The pipe was soldered, the place of soldering was sawn off from excess solder streaks - it was necessary to solder very carefully so that everything else would not fall off. The pipe is shortened.
The rod on which the motor seat will be, was marked and drilled a bunch of holes. Reminds a casing at PPSh.
The motor was selected - DPM-25 – H1-04 (27 Volts, 2500 rpm, 220 mA). There were no elements like a flange for mounting on the motor, it was decided to fix it with a collet. For its manufacture, on lathe the equipment was machined - a wooden block of birch, its diameter is equal to the diameter of the motor, on it (on the block) I will bend a copper cup.
For the details of the collet, there was no copper or alloy of suitable thickness, it was necessary to cut a piece of the copper tube, saw it along, anneal, straighten, straighten. From such a blank, in the photo, the future bottom of the grip. The inner hole is cut with a jewelry jigsaw.
Future collet before soldering with a burner. Despite annealing, the glass tried to straighten up a bit, I had to fix it and solder it directly on the snap. So that the piece of wood does not burn, she does not get the centimeters to the bottom.
The cup after soldering is shortened, the holes of the collet itself are marked, drilled. Hacksaws made for metal cuts. The blank was neatly fastened in a vice with an inserted block, sawed directly on the block, it was not a pity.Then everything was sanded, protruding from the bottom plate roughly cut with scissors for metal, finally finished on the grinder.

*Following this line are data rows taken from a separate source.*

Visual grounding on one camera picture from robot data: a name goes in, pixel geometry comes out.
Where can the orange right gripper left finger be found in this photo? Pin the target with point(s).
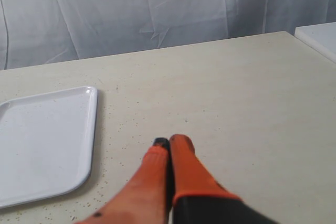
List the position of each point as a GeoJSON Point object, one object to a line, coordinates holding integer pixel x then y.
{"type": "Point", "coordinates": [145, 198]}

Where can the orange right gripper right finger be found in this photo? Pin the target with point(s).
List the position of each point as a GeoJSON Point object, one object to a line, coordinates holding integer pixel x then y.
{"type": "Point", "coordinates": [199, 198]}

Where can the white plastic tray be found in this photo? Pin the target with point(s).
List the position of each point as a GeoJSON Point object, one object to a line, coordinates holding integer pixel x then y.
{"type": "Point", "coordinates": [46, 144]}

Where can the white side table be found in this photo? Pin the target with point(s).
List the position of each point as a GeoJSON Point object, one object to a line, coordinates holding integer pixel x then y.
{"type": "Point", "coordinates": [320, 37]}

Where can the white backdrop curtain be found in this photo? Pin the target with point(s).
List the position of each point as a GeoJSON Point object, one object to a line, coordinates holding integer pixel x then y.
{"type": "Point", "coordinates": [36, 32]}

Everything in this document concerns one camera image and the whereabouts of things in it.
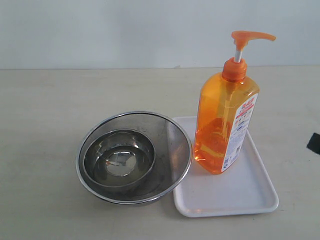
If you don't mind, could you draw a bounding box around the orange pump soap bottle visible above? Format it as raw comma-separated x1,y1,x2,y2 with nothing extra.
194,30,276,175

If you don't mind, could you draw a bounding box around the small stainless steel bowl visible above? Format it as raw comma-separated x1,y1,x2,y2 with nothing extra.
81,128,156,192

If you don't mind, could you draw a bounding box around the white plastic tray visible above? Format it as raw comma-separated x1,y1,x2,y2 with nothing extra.
172,115,280,219

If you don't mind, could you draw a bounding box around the steel mesh colander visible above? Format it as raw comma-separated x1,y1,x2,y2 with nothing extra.
75,111,193,206

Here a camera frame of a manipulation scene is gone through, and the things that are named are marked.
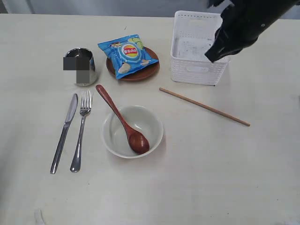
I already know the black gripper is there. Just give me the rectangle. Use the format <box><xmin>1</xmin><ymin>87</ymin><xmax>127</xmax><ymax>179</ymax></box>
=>
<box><xmin>204</xmin><ymin>3</ymin><xmax>279</xmax><ymax>63</ymax></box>

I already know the white plastic woven basket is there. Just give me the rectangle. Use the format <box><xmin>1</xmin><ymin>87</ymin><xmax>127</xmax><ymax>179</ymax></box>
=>
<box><xmin>170</xmin><ymin>10</ymin><xmax>230</xmax><ymax>86</ymax></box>

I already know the brown wooden chopstick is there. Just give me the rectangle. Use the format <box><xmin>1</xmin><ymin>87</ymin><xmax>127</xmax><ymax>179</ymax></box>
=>
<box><xmin>159</xmin><ymin>87</ymin><xmax>251</xmax><ymax>127</ymax></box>

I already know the brown wooden plate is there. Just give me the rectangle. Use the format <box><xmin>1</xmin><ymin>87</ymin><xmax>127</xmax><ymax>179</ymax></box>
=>
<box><xmin>106</xmin><ymin>47</ymin><xmax>159</xmax><ymax>82</ymax></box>

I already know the blue chips bag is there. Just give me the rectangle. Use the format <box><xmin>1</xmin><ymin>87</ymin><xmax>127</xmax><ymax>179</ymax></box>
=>
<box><xmin>98</xmin><ymin>34</ymin><xmax>159</xmax><ymax>80</ymax></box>

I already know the brown wooden spoon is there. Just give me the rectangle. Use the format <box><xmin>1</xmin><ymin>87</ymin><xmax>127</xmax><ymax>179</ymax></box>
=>
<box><xmin>96</xmin><ymin>84</ymin><xmax>150</xmax><ymax>154</ymax></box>

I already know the white patterned ceramic bowl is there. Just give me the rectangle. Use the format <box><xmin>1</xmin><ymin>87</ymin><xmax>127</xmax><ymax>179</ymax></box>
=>
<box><xmin>101</xmin><ymin>105</ymin><xmax>164</xmax><ymax>159</ymax></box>

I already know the stainless steel cup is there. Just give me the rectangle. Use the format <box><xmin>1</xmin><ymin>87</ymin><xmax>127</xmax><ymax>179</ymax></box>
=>
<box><xmin>63</xmin><ymin>47</ymin><xmax>98</xmax><ymax>87</ymax></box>

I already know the silver metal fork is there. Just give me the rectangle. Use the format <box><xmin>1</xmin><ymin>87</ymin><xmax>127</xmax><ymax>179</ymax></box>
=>
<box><xmin>70</xmin><ymin>90</ymin><xmax>92</xmax><ymax>173</ymax></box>

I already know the silver metal knife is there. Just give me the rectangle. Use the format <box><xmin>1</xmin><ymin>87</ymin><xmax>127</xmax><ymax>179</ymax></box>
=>
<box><xmin>50</xmin><ymin>94</ymin><xmax>78</xmax><ymax>174</ymax></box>

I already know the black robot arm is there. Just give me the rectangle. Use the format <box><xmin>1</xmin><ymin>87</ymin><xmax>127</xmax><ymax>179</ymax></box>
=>
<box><xmin>205</xmin><ymin>0</ymin><xmax>300</xmax><ymax>63</ymax></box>

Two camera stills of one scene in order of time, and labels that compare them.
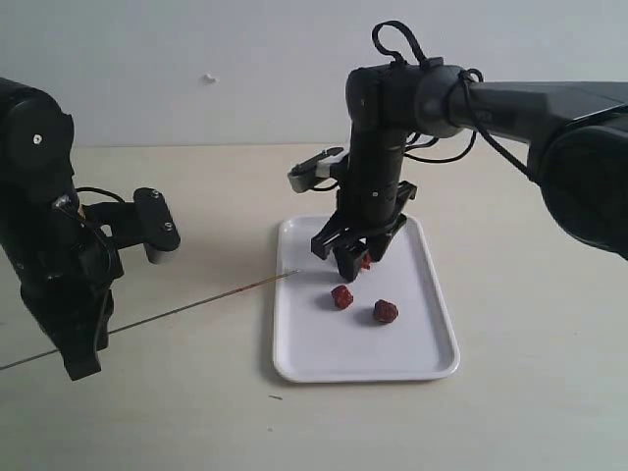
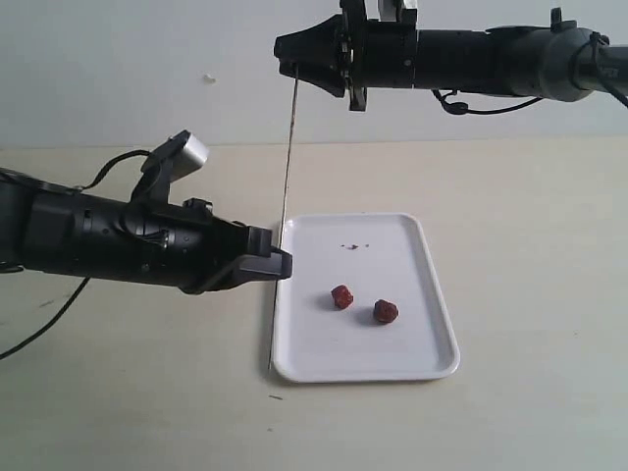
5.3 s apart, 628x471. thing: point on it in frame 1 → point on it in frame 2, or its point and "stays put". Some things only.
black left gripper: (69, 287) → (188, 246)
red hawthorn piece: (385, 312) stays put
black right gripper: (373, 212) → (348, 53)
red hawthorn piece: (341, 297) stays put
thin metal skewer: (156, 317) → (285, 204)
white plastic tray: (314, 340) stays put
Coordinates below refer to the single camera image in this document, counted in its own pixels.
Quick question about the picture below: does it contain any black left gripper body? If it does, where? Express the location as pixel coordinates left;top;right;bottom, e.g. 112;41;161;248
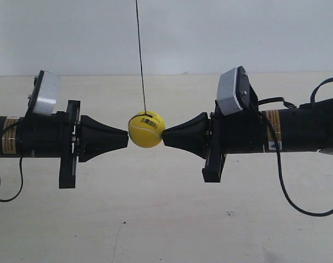
17;100;81;188

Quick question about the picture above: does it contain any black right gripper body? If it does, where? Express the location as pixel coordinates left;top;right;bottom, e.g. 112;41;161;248
202;88;268;182

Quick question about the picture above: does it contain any yellow tennis ball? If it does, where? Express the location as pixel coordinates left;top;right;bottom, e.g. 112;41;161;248
128;111;166;148

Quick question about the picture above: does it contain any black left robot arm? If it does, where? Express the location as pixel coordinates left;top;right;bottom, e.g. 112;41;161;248
0;100;128;189

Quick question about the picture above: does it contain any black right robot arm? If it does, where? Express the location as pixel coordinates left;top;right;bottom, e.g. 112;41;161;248
162;88;333;183

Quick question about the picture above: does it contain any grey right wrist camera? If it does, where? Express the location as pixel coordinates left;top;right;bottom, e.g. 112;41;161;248
216;66;250;116

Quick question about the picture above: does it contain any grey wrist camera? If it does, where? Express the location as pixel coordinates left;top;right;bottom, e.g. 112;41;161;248
26;70;60;116
216;66;250;116

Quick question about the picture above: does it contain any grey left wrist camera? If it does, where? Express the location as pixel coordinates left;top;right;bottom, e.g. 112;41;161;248
26;70;60;116

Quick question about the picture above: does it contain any black left camera cable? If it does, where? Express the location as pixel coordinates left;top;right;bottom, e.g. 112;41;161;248
0;120;25;203

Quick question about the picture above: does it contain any black camera cable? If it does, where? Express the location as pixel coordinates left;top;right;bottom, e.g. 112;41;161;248
0;120;25;203
258;77;333;218

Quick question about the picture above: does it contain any black right camera cable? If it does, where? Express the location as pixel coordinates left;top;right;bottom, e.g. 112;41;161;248
258;77;333;218

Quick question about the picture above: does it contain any black hanging string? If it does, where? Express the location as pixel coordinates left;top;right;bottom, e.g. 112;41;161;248
135;0;148;113

Soldered the finished collet to the pump rod. The collet petals will be compressed with a hose clamp, such as those that fix the irrigation hoses to the taps. With a worm screw. It is only necessary to choose the option of stainless steel - galvanized with copper will create a galvanic pair.
An “extension cord" was soldered to the motor shaft from the same copper wire, at its end perpendicular to the axis, a hole 1.5 mm in diameter was drilled and a piece of tinned copper wire was soldered into it. The pump shaft has a corresponding seat at the end. The coupling allows the structure to be disassembled for cleaning or repair.
The clutch in the working position, after installation "on the site", will be fixed by a segment of the heat pipe.
Pump assembly. Rubber plug - a part from the crane from which the pump body is machined.
Test. The motor is powered by a small 12 V power supply. Despite the power supply being less than half of the rated power, the pump works. At the workplace, he will have to provide a pole at least twice as high with the same performance, this will be easy to do, by slightly increasing the power. The low voltage of the motor will also allow for convenient adjustment of pump performance. Smooth - adjustable stabilizer, although for practice, 3 ... 5 taps from the secondary winding of the transformer and rectifier should be enough.